### Assignment
A word-for-word copy of the following listing is needed. Leave out its images.

### Data extract
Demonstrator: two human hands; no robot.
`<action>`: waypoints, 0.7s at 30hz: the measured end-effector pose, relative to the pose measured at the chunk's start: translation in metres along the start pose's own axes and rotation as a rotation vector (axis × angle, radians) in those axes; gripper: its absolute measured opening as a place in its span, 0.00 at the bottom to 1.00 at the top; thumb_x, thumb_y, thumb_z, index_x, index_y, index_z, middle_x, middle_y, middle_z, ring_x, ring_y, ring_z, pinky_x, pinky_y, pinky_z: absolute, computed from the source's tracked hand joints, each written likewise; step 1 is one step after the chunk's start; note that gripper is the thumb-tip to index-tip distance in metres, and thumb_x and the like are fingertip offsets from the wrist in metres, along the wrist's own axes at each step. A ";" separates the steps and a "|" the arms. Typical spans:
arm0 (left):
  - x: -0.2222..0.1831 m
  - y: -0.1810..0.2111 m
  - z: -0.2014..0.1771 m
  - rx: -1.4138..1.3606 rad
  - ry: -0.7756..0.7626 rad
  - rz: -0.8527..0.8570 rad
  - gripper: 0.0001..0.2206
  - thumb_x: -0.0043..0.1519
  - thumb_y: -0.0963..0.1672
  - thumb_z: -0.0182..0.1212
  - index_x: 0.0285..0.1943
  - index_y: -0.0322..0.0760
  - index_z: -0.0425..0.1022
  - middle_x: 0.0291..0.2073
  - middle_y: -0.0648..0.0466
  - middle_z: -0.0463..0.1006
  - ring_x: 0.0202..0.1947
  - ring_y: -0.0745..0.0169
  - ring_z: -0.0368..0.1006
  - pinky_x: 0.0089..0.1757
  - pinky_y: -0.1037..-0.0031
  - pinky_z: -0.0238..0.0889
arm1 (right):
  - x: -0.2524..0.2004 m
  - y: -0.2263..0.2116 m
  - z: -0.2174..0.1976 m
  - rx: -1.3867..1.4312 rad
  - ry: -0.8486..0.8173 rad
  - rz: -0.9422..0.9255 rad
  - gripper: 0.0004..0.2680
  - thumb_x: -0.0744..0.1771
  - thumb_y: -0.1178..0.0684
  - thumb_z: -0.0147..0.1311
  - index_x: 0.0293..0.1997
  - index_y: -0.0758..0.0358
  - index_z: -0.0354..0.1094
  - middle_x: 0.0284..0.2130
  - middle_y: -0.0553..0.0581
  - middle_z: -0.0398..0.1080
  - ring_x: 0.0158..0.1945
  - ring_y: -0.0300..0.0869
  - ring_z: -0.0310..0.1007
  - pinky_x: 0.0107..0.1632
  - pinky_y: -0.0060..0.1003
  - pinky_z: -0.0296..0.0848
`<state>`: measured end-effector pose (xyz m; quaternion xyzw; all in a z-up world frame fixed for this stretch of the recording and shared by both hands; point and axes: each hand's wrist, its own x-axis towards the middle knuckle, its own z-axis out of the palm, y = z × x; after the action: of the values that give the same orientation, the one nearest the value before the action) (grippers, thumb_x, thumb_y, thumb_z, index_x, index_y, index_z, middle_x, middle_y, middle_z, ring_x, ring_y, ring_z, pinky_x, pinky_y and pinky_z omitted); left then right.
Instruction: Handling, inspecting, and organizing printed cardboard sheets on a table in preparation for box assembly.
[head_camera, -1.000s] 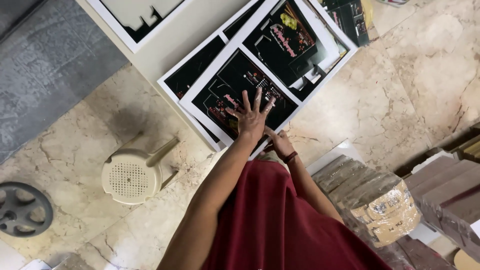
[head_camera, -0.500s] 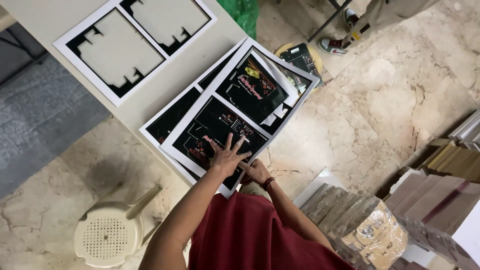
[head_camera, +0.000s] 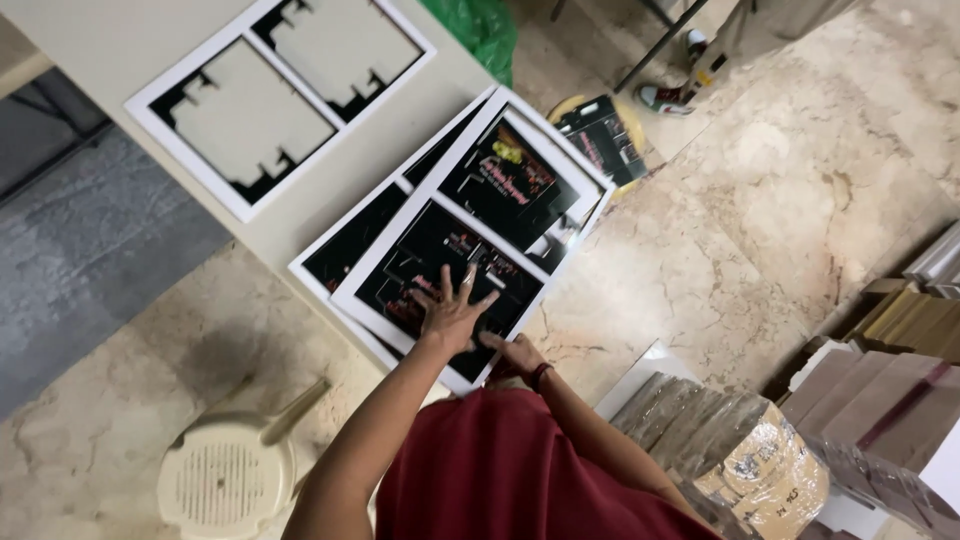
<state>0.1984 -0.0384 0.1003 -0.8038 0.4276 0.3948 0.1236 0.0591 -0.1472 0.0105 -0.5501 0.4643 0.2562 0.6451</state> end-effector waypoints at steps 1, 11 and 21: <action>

### Answer to this task
Demonstrator: two human hands; no robot.
`<action>`: waypoints, 0.7s at 30hz: the measured end-effector pose, relative to the pose measured at the chunk's start: translation in metres along the start pose's own axes and rotation as a rotation vector (axis × angle, radians) in those axes; gripper: its absolute measured opening as a place in its span, 0.00 at the bottom to 1.00 at the top; thumb_x, thumb_y, thumb_z, index_x, index_y, index_z, middle_x, middle_y, middle_z, ring_x, ring_y, ring_z, pinky_x, pinky_y, pinky_z: absolute, computed from the source's tracked hand joints, each written likewise; step 1 is one step after the chunk's start; note that gripper is the thumb-tip to index-tip distance in metres, and thumb_x and the like are fingertip offsets from the wrist in metres, along the wrist's own axes at each step. A ";" separates the steps and a "|" the arms. Typical spans:
arm0 (left):
  - x: -0.2222..0.1831 m
  - y: -0.1810..0.2111 m
  - z: -0.2014..0.1771 m
  - rx: -1.4138..1.3606 rad
  - ry: -0.7756..0.7626 rad
  - rz: -0.8527..0.8570 rad
  - gripper: 0.0001..0.2206
  - thumb_x: -0.0043..0.1519
  - thumb_y: -0.0963..0.1672
  - thumb_z: -0.0182..0.1212
  - index_x: 0.0285..0.1943
  - index_y: -0.0322..0.0760
  - index_z: -0.0425..0.1022
  - middle_x: 0.0291..0.2073
  - middle_y: -0.0648..0.0466
  - middle_z: -0.0463..0.1006
  - ring_x: 0.0202..0.1947
  - ring_y: -0.0745..0.0169
  - ring_z: -0.0368..0.1006
  - pinky_x: 0.0089..0.1757
  - pinky_y: -0.1037..-0.0031
  - pinky_z: -0.0238..0.0889
arm1 (right):
  - x: -0.2524..0.2004 m
  - y: -0.2263..0.2116 m
  - z: -0.2174..0.1976 m
  - rx: -1.3867..1.4312 rad
  - ry: -0.8486..0.8173 rad
  - rz: -0.9422..0.9255 rad
  - gripper: 0.0004..0.2680
  - thumb_x: -0.0744..0.1771
  - thumb_y: -0.1178..0.0684
  - thumb_z: -0.0147..0.1311
  - index_x: 0.0293..0.1997
  - index_y: -0.0758..0.0358
  - index_z: -0.0354..0.1094
  - middle_x: 0.0284..0.2130
  - middle_y: -0.0553..0.0581
  - middle_z: -0.0398..0.1080
  - ring_x: 0.0158..0.1945
  - ring_y: -0.0300..0.0869
  - ring_z: -0.0310..0.1007
  - pinky_x: 0.0107..0.1632
  - pinky_y: -0.0060..0.1003
  - pinky_z: -0.0296..0.0848
`<state>`: measured end-effector pose (xyz m; quaternion xyzw; all in a z-up world frame fixed for this stretch of the recording and shared by both hands; point and axes: each hand's wrist, its own x-axis towards the middle knuckle, its own z-axis out of the palm, y = z × x; after the action: of the values that give the same orientation, the one nearest the value before the action) (grippers, thumb_x, thumb_y, thumb_z, index_x, index_y, index_z, middle_x, middle_y, middle_z, ring_x, ring_y, ring_z, pinky_x, pinky_y and pinky_z omitted); left then right.
Instruction: Handling, inspecting, and organizing printed cardboard sheets on a table in preparation for box assembly.
[head_camera, -1.000s] 
[head_camera, -0.500s] 
[head_camera, +0.000s] 
<state>0.1984 -0.0384 0.1003 -0.8038 0.4276 0.3948 0.1236 0.0591 -0.1472 0.0105 -0.5501 0.4643 0.2562 0.6451</state> end-effector waypoints at steps 1, 11 and 21: <action>

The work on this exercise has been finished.